Cardiologue exerçant en cabinet depuis une vingtaine d’années, une praticienne confie à Yabiladi avoir récemment eu recours, «pour la première fois», à ses fonds personnels et à ceux de sa famille, afin de couvrir le paiement de ses impôts. Selon elle, «la situation est encore plus dure pour les jeunes médecins», entre la récente ouverture de cabinet, l’achat de matériel et d’équipement souvent importé, la patientèle qui se réduit et la conformité aux mêmes exigences fiscales qui s’appliquent à l’ensemble de la profession.
La spécialiste estime que ces jeunes, souvent en burn-out, seraient de plus en plus enclins à partir à l’étranger, vers des pays qui proposent des conditions de travail plus attractives. «Une grande partie d’étudiants en fin de cursus préparent aussi leurs examens de langues, dans l’espoir de rejoindre l’Allemagne par exemple, dont l’offre pour les jeunes médecins est devenue encore plus intéressante que celle en France. Ce sont souvent les meilleurs qui partent, et très peu reviennent», avertit-t-elle. Elle déplore que cette situation exacerbe davantage la problématique des déserts médicaux, qui n’est pas encore résolue au Maroc.
«Il existe un déséquilibre régional entre les grands centres urbains comme Rabat ou Casablanca, où l’on retrouve un nombre important de spécialités, sur une zone définie, et des villes ou des zones rurales où toutes ces offres sont absentes, malgré le grand besoin.» (Médecin cardiologue).

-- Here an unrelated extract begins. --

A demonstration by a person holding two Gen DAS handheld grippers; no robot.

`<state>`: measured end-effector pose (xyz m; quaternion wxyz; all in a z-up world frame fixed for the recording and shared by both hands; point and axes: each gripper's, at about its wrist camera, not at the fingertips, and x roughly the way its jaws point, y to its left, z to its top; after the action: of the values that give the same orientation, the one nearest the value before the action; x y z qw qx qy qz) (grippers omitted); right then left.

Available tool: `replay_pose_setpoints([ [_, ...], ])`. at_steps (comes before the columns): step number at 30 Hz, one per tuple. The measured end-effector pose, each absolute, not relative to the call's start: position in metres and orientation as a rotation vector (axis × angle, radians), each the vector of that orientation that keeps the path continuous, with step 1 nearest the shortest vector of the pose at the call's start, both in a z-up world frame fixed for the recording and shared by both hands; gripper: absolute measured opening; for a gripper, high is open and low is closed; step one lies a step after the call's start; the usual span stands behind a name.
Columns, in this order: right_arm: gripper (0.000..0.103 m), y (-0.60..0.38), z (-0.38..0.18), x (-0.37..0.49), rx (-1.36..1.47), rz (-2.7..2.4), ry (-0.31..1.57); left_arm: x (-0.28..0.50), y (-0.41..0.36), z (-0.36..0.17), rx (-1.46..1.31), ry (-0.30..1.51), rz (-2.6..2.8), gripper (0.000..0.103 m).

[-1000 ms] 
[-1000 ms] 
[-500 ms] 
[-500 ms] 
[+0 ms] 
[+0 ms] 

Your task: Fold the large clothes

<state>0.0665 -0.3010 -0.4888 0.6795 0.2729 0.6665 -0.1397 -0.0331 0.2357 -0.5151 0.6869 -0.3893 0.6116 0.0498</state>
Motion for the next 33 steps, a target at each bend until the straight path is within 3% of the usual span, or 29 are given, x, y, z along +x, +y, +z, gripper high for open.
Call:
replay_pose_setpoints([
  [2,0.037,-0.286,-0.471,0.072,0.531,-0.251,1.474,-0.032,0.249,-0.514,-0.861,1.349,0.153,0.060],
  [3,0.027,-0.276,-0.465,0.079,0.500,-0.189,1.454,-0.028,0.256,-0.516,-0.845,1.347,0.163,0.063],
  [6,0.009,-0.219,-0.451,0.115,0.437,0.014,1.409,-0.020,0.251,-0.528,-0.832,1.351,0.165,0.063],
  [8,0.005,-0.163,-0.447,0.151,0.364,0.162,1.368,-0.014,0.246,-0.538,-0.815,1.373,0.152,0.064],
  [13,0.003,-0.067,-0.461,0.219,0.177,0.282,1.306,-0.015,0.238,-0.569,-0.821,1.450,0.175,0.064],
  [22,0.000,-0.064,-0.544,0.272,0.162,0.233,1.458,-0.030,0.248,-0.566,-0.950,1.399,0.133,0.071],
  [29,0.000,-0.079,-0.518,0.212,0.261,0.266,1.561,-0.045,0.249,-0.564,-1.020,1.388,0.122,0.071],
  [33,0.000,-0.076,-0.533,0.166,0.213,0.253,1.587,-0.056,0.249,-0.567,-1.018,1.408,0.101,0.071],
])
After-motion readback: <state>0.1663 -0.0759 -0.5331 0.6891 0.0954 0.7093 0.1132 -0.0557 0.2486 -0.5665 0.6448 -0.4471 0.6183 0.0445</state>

Une carte sanitaire désorganisée
Hasna, qui est rentrée au pays avant l’appel à la mobilisation des compétences marocaines de l’étranger à contribuer au système de santé, reste dubitative : «En dehors même de la situation de chaque cabinet, beaucoup de pratiques dans le secteur méritent régulation. De mes années d’exercice hospitalier à l’étranger, jamais le privé ne s’est substitué au service public de la santé. En contraste, tout semble quasiment privatisé ici, dans une forme en plus qui ne laisse pas de place à l’investissement privé mais à taille humaine. On peut parler notamment du fonctionnement des cliniques tenues par des non-médecins, qui font appel à des professeurs, avec de plus grandes marges de bénéfice, ce qui vide l’acte médical de son sens éthique et se renforce au dépend de la pratique en cabinet justement, ou même en centre hospitalier public où il est difficile d’avoir accès aux mêmes prestations partout.»
Médecin cardiologue dans la région de Rabat-Salé-Kénitra depuis une dizaine d’années, une autre praticienne déplore auprès de Yabiladi le déséquilibre de la répartition géographique des spécialités, en l’absence d’une carte sanitaire dûment établie. Elle estime que «c’est à la fois en défaveur des patients qui n’accèdent pas aux soins, et des médecins eux-mêmes qui ne peuvent pas exercer pleinement leur métier».
«Sur une seule avenue d’un grand centre urbain, on peut trouver aussi jusqu’à une dizaine de laboratoires d’analyse, l’un à côté de l’autre. Mais il suffit de faire quelques dizaines de kilomètres, vers un autre centre plus réduit, et n’en trouver aucun, alors que les habitants n’ont pas à se déplacer d’une ville à l’autre pour de telles prestations ; on ne parle même pas des actes médicaux lourds ou de chirurgie», souligne-t-elle.